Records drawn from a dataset
====
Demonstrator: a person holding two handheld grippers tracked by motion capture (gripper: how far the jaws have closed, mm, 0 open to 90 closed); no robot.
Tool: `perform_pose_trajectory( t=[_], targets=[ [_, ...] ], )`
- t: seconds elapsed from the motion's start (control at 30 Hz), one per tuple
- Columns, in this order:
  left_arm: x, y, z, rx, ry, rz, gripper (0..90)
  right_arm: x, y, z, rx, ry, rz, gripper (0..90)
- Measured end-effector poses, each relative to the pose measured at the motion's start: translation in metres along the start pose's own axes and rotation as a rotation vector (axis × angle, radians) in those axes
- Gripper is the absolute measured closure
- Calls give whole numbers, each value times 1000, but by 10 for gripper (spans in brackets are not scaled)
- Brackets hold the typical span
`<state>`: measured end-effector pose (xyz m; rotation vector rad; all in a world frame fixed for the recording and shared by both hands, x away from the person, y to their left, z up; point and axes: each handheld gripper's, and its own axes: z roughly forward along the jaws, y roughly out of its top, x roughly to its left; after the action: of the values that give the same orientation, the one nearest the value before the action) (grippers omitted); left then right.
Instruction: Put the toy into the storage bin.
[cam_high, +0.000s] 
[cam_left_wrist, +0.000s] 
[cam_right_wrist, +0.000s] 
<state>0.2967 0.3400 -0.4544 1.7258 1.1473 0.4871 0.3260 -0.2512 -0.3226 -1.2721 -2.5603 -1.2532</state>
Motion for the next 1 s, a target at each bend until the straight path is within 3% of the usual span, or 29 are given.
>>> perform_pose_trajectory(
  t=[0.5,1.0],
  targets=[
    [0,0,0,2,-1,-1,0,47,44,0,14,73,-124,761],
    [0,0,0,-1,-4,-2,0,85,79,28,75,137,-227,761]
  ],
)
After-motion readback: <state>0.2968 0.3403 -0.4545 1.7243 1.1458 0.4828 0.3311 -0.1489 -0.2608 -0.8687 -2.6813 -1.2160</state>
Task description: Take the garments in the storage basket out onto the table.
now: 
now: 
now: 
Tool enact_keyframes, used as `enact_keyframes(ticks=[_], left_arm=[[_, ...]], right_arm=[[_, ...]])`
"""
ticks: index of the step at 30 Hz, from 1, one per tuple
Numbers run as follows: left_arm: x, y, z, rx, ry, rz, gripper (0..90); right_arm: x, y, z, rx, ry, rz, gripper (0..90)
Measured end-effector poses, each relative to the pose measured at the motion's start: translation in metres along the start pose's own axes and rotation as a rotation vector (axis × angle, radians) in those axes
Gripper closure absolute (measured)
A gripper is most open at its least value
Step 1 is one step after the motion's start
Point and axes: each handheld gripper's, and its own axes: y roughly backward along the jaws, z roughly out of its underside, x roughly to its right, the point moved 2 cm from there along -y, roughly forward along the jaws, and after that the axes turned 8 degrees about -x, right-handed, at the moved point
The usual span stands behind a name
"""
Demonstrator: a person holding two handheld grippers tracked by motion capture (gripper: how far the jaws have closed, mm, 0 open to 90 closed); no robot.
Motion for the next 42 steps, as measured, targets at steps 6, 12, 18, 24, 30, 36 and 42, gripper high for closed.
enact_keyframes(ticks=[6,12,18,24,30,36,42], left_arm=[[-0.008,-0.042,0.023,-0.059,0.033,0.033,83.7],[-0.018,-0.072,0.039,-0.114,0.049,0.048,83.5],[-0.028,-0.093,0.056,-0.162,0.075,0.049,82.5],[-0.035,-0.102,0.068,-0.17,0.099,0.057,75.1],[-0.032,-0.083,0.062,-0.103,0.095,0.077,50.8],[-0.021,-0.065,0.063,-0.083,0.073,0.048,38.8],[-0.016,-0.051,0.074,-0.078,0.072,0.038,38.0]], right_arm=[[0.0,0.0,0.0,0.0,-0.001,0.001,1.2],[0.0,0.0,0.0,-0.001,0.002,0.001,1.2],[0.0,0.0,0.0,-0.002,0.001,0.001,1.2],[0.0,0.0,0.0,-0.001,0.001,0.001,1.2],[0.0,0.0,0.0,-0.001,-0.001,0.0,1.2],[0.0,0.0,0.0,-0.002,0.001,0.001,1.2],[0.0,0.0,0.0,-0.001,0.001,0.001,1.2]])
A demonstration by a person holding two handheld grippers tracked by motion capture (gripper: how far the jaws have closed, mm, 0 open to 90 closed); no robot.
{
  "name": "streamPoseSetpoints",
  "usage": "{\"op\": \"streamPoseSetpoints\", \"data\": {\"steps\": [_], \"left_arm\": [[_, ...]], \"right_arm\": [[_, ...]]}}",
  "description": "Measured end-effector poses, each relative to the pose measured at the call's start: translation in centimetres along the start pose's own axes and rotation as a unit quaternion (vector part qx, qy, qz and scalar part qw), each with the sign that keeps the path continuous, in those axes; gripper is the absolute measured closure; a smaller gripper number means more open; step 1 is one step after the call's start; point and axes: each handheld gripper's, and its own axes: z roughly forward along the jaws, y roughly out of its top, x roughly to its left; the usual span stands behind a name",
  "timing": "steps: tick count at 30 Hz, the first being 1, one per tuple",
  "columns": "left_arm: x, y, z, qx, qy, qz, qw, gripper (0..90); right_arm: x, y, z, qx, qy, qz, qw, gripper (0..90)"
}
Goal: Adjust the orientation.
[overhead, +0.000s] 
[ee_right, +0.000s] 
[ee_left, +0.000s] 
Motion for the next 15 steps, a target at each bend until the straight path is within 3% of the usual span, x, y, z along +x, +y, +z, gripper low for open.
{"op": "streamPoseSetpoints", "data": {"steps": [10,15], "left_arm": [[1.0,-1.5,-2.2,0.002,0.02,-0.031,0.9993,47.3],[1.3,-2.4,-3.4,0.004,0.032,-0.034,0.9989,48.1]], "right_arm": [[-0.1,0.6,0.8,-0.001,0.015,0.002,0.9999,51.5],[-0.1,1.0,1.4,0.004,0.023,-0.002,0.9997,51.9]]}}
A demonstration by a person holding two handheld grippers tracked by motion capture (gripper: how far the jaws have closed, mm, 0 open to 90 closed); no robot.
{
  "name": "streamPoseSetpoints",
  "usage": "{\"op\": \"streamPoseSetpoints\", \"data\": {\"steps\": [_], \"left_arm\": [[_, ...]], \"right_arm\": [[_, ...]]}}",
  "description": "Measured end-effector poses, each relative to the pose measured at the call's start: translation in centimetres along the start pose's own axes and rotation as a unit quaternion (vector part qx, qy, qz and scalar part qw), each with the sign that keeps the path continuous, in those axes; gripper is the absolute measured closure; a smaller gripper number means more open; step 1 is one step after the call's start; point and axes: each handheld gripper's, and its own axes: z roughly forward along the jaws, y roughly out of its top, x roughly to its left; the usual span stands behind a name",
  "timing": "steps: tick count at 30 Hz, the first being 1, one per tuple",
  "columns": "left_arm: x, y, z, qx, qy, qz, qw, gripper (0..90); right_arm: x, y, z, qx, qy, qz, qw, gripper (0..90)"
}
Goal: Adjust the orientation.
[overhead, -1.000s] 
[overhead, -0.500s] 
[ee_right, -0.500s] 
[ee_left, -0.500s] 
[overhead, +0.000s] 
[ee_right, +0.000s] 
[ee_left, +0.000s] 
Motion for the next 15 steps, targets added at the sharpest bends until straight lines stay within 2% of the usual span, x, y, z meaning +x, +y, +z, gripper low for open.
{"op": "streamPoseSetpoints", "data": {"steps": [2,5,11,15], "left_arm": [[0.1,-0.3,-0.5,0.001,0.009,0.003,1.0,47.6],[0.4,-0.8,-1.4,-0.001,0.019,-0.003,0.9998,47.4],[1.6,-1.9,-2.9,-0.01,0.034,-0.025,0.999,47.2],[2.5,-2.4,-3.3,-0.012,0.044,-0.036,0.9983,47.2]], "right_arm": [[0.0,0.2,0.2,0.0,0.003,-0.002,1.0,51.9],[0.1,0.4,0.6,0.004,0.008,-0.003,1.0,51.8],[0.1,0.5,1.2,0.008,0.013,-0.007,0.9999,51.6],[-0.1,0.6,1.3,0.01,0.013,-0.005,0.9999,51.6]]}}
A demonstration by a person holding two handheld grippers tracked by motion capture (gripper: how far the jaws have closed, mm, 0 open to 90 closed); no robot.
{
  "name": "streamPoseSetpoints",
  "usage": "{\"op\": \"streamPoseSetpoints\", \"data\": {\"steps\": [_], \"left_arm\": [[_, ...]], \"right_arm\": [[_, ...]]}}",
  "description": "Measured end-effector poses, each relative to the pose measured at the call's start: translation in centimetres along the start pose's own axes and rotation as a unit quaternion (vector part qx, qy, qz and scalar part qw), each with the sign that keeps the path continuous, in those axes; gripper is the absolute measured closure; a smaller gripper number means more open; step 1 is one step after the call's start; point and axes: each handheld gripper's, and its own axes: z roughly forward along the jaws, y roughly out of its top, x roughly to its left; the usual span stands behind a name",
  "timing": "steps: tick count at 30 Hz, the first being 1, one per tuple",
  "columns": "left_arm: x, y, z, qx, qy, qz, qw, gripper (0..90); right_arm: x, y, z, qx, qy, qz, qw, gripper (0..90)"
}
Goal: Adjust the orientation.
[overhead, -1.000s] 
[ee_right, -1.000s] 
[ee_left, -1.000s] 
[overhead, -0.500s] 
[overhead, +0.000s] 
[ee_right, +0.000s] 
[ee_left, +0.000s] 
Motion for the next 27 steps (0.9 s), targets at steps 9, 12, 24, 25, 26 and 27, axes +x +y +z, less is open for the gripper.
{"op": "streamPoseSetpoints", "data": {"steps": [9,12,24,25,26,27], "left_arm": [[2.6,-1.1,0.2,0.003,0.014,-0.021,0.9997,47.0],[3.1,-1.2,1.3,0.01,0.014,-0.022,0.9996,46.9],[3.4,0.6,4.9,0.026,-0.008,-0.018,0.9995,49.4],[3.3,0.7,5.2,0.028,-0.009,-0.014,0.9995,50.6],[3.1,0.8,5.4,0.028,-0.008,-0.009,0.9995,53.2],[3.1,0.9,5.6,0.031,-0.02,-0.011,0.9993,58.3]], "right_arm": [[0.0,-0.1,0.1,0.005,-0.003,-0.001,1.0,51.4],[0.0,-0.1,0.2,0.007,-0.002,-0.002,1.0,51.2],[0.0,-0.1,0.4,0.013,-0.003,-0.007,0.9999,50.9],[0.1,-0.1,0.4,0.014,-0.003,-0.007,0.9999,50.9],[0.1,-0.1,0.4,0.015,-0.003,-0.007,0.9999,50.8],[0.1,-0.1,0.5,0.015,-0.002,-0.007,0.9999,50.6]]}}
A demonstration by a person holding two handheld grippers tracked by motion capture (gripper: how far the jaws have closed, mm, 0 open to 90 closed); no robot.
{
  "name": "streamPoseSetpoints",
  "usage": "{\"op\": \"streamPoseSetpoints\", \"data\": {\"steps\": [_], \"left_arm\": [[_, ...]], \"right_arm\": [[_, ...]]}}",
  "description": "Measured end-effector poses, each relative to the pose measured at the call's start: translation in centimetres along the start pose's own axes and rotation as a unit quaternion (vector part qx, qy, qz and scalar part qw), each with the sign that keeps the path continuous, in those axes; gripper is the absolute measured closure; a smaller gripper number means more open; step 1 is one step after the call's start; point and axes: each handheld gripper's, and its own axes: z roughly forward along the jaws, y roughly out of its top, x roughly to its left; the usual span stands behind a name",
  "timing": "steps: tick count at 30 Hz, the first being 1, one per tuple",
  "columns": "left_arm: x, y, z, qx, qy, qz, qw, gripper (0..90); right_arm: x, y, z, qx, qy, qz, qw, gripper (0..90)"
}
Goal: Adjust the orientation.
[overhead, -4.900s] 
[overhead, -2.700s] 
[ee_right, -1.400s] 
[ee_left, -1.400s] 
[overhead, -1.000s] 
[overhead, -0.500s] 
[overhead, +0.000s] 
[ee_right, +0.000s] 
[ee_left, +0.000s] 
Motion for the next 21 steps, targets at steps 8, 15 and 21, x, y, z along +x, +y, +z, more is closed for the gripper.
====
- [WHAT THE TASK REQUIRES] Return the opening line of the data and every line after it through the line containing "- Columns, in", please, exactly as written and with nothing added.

- [PROBLEM SOLUTION]
Demonstrator: a person holding two handheld grippers tracked by motion capture (gripper: how far the jaws have closed, mm, 0 open to 90 closed); no robot.
Tool: `perform_pose_trajectory( t=[_], targets=[ [_, ...] ], )`
- t: seconds elapsed from the motion's start (control at 30 Hz), one per tuple
- Columns, in this order:

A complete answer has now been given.